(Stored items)
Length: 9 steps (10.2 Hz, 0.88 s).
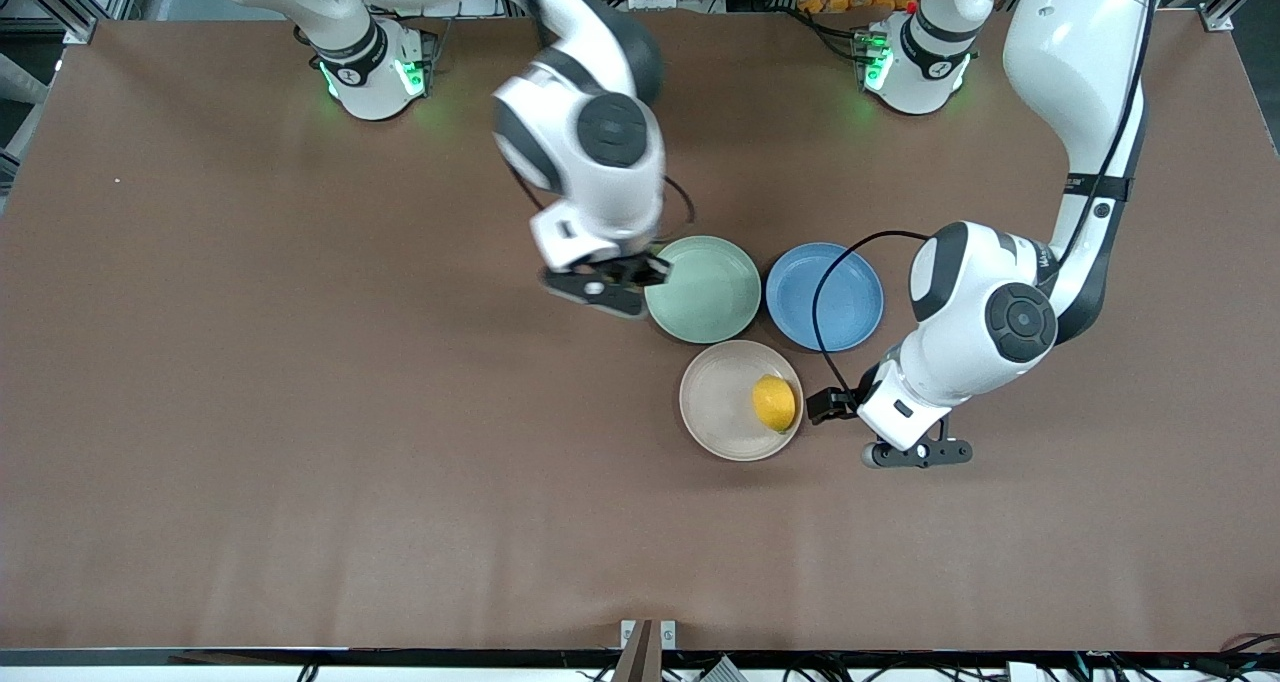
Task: Pick lemon and lettuce from plates
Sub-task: 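Lift the lettuce with the right gripper while the left gripper reaches the lemon, then lower the lettuce to the table while the left gripper grasps the lemon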
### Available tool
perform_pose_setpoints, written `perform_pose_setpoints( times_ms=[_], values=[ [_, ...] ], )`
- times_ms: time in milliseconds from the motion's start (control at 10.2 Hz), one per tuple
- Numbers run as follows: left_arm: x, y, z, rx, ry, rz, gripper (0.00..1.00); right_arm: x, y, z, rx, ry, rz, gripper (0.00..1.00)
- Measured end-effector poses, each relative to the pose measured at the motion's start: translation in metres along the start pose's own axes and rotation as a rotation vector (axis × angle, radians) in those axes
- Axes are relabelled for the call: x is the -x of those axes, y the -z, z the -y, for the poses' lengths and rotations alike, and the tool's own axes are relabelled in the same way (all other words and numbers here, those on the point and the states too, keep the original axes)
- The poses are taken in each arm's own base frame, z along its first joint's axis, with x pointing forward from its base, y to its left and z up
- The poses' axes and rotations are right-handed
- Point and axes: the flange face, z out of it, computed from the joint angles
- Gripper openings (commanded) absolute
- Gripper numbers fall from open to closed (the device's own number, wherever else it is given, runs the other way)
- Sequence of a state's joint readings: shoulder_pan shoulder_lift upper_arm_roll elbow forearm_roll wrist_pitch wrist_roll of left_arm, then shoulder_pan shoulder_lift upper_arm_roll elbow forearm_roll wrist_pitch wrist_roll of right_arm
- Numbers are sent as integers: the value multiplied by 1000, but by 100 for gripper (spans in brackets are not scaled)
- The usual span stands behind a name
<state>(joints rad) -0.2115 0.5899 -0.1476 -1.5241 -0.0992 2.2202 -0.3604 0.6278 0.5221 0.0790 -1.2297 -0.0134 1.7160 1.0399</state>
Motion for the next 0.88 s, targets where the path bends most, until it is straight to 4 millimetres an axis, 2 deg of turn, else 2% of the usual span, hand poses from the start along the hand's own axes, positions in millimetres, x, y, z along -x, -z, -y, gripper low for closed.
perform_pose_setpoints(
  times_ms=[98,196,294,392,490,587,685,783,881],
  values=[
    [4,-7,-6,-3,35,11,100,-26,36,-40,8,16,12,0],
    [10,-17,-14,-9,65,24,100,-55,64,-84,14,37,36,0],
    [18,-30,-27,-26,78,36,100,-88,81,-130,0,52,66,0],
    [29,-44,-43,-62,79,39,100,-126,86,-182,-40,67,122,0],
    [40,-56,-58,-101,75,34,100,-164,76,-239,-90,83,185,0],
    [51,-70,-72,-135,72,33,100,-200,54,-303,-116,102,230,0],
    [59,-84,-79,-161,62,37,100,-226,23,-361,-112,125,263,0],
    [64,-96,-81,-179,51,44,100,-243,-9,-404,-85,139,271,0],
    [65,-105,-79,-190,46,51,100,-255,-46,-429,-55,140,261,0]
  ],
)
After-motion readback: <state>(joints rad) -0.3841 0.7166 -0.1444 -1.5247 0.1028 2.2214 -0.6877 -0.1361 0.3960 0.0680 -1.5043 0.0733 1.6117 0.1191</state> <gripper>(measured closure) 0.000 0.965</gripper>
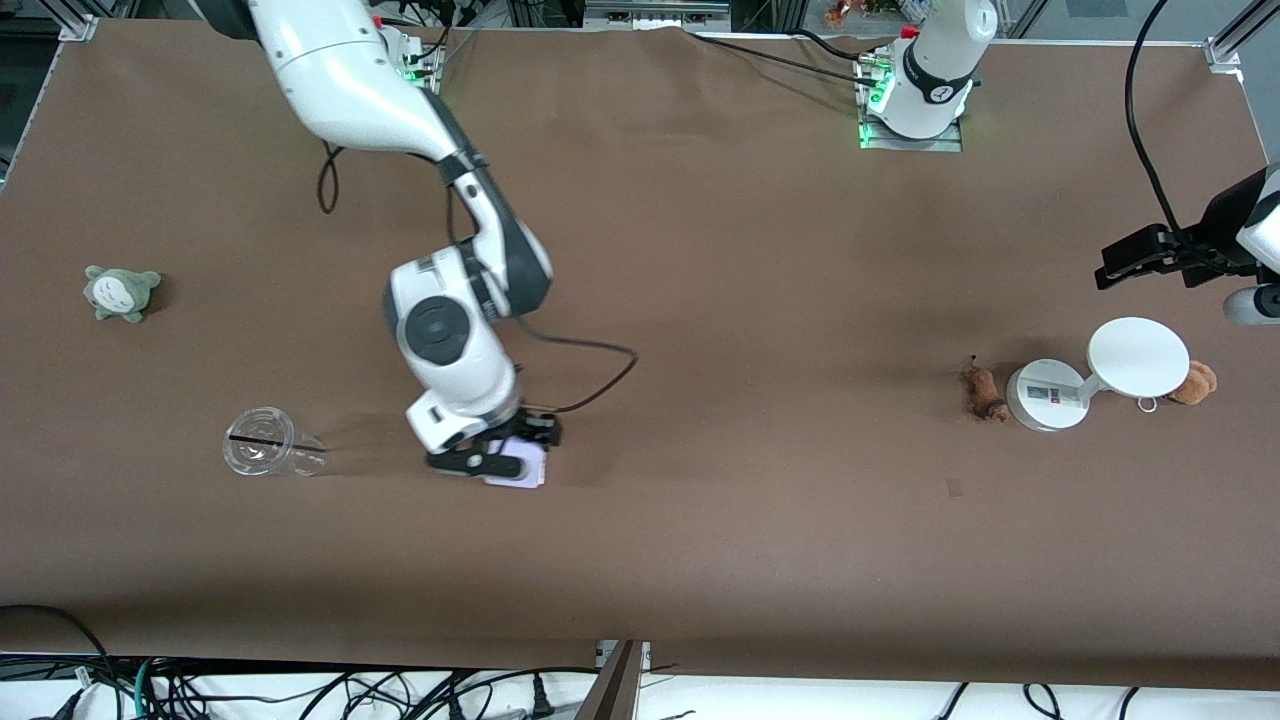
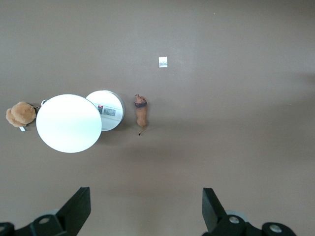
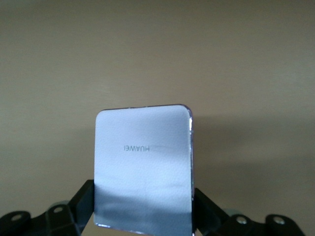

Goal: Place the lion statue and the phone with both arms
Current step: 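Carry the phone with the right gripper and lower it beside the glass cup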

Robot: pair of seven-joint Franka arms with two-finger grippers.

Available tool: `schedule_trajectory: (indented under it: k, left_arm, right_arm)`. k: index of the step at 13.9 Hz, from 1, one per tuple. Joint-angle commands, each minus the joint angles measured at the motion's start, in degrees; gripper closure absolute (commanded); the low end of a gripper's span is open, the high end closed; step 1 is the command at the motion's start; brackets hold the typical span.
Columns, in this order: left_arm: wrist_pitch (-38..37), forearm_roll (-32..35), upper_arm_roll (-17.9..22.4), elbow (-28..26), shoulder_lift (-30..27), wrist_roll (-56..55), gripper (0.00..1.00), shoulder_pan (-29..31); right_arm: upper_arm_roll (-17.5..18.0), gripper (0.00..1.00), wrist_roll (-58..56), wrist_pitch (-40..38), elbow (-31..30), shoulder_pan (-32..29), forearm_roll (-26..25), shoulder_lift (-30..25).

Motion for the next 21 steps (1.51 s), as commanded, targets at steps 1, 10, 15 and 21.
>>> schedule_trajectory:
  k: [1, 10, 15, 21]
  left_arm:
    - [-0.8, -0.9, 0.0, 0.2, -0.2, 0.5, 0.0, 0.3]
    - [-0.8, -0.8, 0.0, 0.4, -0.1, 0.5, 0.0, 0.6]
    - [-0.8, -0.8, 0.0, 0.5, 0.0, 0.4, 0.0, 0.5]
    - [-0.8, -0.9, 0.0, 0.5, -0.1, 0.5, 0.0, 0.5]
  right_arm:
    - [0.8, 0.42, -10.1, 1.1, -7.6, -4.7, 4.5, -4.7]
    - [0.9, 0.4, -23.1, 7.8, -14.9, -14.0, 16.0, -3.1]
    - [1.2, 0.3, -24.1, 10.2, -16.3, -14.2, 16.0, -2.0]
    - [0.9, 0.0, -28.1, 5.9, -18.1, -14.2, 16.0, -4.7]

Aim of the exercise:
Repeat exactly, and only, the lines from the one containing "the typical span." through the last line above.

Exercise solution:
Available tool: `schedule_trajectory: (indented under it: k, left_arm, right_arm)`. k: index of the step at 13.9 Hz, from 1, one per tuple. Joint-angle commands, each minus the joint angles measured at the motion's start, in degrees; gripper closure absolute (commanded); the low end of a gripper's span is open, the high end closed; step 1 is the command at the motion's start; brackets hold the typical span.
Columns, in this order: left_arm: wrist_pitch (-38..37), forearm_roll (-32..35), upper_arm_roll (-17.9..22.4), elbow (-28..26), shoulder_lift (-30..27), wrist_roll (-56..55), gripper (0.00..1.00), shoulder_pan (-29..31); right_arm: upper_arm_roll (-17.5..18.0), gripper (0.00..1.00), wrist_roll (-58..56), wrist_pitch (-40..38), elbow (-31..30), shoulder_pan (-32..29), forearm_roll (-26..25), shoulder_lift (-30..25).

Motion for the next 21 steps (1.51 s), as commanded, targets at steps 1, 10, 15 and 21.
>>> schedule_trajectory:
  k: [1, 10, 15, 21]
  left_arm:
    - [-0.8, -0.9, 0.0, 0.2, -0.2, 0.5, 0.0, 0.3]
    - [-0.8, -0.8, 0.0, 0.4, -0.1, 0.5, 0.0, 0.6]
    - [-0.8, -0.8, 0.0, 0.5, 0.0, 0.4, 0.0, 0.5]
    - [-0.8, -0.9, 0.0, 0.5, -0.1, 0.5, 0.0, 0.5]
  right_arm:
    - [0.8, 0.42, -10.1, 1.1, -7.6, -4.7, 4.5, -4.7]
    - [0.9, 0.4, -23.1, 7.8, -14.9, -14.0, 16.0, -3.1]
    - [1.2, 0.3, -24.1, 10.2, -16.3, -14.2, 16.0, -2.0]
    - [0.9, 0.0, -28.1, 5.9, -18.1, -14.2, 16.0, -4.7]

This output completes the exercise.